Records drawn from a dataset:
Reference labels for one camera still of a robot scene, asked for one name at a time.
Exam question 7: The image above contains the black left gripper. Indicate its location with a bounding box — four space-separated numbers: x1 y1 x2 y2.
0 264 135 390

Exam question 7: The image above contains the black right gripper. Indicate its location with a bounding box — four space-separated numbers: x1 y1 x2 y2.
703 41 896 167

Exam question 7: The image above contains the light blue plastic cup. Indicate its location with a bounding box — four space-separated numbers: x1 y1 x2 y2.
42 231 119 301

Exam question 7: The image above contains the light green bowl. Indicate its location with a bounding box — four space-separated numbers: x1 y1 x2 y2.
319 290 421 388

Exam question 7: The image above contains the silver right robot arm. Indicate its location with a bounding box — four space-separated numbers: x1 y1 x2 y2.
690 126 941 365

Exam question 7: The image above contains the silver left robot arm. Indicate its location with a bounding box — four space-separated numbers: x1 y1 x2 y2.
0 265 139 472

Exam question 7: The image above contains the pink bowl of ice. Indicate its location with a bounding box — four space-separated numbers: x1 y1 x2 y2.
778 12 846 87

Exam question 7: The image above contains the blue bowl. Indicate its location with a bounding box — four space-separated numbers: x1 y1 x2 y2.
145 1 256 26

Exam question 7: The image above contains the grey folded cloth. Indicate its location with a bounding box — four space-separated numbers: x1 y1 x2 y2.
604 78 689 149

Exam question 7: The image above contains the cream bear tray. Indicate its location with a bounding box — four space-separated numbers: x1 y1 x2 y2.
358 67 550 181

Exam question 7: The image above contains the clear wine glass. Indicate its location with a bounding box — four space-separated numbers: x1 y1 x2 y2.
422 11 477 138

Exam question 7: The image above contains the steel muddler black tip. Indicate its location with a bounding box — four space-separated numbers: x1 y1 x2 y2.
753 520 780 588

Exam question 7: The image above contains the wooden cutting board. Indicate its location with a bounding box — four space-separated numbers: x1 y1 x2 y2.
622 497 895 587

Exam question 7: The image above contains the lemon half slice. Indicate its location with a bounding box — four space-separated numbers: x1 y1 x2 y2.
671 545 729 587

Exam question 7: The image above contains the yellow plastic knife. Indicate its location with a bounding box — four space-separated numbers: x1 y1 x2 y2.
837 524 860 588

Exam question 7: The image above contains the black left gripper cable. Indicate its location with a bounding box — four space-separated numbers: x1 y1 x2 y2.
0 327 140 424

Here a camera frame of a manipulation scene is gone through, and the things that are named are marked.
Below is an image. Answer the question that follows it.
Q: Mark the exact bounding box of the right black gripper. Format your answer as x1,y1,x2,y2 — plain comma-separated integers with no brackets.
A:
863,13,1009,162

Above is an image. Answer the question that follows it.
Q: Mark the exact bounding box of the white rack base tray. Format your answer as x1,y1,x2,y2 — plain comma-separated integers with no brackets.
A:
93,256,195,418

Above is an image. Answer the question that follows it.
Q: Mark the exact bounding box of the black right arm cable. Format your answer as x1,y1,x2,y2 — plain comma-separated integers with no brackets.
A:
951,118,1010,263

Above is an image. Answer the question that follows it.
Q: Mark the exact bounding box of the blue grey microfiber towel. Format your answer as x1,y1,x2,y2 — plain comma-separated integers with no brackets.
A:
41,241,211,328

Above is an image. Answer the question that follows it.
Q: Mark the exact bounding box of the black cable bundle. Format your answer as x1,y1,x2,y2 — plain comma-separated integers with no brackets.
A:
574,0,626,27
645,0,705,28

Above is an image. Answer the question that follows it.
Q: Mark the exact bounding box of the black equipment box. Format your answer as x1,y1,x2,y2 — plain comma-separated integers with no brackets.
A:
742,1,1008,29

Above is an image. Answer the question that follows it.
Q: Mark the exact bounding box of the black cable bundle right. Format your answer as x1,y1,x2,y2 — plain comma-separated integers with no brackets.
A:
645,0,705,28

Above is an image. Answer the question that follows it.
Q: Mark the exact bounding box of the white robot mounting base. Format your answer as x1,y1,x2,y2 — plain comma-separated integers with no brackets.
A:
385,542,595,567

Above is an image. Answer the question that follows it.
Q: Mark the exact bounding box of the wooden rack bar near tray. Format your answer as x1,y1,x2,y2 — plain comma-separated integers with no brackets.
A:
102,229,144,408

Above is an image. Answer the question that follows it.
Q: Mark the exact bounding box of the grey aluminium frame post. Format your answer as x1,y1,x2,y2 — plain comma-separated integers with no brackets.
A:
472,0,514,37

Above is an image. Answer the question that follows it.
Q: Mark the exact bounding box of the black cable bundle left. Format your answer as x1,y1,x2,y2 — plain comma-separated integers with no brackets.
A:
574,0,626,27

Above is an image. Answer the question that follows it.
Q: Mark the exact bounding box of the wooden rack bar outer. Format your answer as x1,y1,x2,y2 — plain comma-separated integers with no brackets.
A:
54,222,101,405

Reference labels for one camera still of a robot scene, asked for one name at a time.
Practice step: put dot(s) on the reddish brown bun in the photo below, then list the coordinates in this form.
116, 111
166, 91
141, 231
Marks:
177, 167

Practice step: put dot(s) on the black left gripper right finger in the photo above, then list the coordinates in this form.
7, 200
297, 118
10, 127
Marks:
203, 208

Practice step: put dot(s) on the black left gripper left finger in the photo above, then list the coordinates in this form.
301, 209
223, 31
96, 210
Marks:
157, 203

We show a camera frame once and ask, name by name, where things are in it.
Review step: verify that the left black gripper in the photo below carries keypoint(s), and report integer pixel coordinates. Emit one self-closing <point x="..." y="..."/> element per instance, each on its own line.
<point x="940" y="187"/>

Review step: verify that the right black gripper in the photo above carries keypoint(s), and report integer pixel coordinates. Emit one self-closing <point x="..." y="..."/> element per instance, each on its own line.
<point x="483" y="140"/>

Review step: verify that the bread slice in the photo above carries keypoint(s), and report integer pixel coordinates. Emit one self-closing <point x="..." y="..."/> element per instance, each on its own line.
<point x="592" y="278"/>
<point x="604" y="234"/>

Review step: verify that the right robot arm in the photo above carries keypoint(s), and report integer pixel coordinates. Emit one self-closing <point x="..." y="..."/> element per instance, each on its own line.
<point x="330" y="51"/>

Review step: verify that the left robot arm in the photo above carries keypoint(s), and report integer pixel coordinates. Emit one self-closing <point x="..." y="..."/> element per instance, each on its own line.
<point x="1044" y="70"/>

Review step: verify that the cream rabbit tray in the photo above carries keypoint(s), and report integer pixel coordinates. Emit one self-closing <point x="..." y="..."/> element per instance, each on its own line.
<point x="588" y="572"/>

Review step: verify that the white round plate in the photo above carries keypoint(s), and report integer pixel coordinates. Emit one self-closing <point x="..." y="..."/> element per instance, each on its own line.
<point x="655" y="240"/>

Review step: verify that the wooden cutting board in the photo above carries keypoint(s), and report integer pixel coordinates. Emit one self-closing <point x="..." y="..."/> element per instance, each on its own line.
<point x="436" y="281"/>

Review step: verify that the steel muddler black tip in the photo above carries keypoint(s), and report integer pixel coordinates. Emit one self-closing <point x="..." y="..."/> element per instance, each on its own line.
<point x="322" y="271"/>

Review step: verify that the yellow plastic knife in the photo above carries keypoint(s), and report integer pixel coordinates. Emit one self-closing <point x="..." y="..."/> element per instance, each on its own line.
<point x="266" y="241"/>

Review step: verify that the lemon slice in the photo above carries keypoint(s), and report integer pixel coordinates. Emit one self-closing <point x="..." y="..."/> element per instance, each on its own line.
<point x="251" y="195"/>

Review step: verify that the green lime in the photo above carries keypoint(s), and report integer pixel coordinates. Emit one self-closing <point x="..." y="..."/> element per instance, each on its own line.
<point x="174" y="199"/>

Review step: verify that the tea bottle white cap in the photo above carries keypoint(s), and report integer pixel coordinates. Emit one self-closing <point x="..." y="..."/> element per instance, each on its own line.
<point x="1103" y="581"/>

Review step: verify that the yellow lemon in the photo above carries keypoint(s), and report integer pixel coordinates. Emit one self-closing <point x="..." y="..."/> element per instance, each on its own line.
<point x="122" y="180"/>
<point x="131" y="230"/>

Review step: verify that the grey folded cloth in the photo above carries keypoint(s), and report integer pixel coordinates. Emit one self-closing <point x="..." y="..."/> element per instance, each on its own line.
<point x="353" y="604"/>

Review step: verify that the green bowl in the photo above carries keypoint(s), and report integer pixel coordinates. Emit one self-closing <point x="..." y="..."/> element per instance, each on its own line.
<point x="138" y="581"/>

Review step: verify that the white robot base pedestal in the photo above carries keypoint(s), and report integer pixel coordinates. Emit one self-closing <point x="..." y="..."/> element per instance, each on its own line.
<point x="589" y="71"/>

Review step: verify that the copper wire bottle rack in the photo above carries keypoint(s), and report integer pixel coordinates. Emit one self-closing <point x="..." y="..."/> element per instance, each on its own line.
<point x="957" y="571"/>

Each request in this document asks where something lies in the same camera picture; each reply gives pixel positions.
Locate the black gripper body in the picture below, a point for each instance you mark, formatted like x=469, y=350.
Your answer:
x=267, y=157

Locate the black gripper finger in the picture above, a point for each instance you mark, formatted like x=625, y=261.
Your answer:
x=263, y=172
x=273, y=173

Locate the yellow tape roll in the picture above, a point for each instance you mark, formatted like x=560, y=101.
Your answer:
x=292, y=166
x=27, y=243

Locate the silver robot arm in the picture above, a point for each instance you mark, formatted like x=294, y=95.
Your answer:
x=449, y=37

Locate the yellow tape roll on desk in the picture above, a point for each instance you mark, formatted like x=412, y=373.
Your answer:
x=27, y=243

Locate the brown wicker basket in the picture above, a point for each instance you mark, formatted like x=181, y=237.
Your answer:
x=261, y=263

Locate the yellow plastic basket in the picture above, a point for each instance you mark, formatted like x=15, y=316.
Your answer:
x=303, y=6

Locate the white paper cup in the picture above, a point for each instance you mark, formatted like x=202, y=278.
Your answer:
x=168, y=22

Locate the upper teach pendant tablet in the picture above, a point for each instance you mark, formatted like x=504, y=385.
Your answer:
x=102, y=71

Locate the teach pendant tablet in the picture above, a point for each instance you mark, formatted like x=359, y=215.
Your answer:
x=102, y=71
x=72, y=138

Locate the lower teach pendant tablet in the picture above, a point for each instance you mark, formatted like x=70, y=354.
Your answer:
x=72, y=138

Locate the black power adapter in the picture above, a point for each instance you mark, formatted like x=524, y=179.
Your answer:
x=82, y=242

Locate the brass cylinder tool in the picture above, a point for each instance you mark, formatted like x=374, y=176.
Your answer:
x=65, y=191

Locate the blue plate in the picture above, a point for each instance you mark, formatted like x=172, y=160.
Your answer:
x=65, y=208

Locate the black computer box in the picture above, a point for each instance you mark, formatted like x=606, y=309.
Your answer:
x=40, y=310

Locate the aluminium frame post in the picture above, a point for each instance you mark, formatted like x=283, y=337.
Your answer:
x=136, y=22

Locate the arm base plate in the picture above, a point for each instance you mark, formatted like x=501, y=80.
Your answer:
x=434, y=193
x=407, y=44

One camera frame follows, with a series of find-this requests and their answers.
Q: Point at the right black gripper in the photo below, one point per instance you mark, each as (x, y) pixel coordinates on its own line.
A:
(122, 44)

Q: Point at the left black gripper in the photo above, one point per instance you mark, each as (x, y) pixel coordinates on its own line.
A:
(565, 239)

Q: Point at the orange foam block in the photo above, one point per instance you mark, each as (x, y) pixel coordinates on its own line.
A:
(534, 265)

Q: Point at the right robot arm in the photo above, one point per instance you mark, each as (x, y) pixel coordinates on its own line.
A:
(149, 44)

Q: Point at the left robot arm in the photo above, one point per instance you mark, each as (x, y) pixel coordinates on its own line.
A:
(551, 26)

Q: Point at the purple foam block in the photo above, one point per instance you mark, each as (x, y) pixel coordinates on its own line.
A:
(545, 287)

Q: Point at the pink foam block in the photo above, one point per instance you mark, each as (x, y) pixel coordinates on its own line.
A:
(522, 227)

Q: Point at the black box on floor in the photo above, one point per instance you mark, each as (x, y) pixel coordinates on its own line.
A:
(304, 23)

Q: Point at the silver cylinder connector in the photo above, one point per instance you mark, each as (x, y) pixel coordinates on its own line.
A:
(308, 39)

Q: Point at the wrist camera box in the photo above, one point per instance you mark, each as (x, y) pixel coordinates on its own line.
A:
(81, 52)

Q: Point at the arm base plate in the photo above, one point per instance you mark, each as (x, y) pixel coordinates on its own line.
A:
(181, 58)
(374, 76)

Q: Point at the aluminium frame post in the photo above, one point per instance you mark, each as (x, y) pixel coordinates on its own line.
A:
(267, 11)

### [TASK DETAILS]
Look for the string "then" in the entries above. Copy every line that has it.

### [TASK RESPONSE]
Practice step: put dot(s) on the reddish brown bun in the photo below, then list the coordinates in this form.
Practice step: put dot(s) on the black left gripper right finger in the photo above, then list the coordinates in this form.
Practice step: put dot(s) on the black left gripper left finger in the photo above, then list the coordinates in this form.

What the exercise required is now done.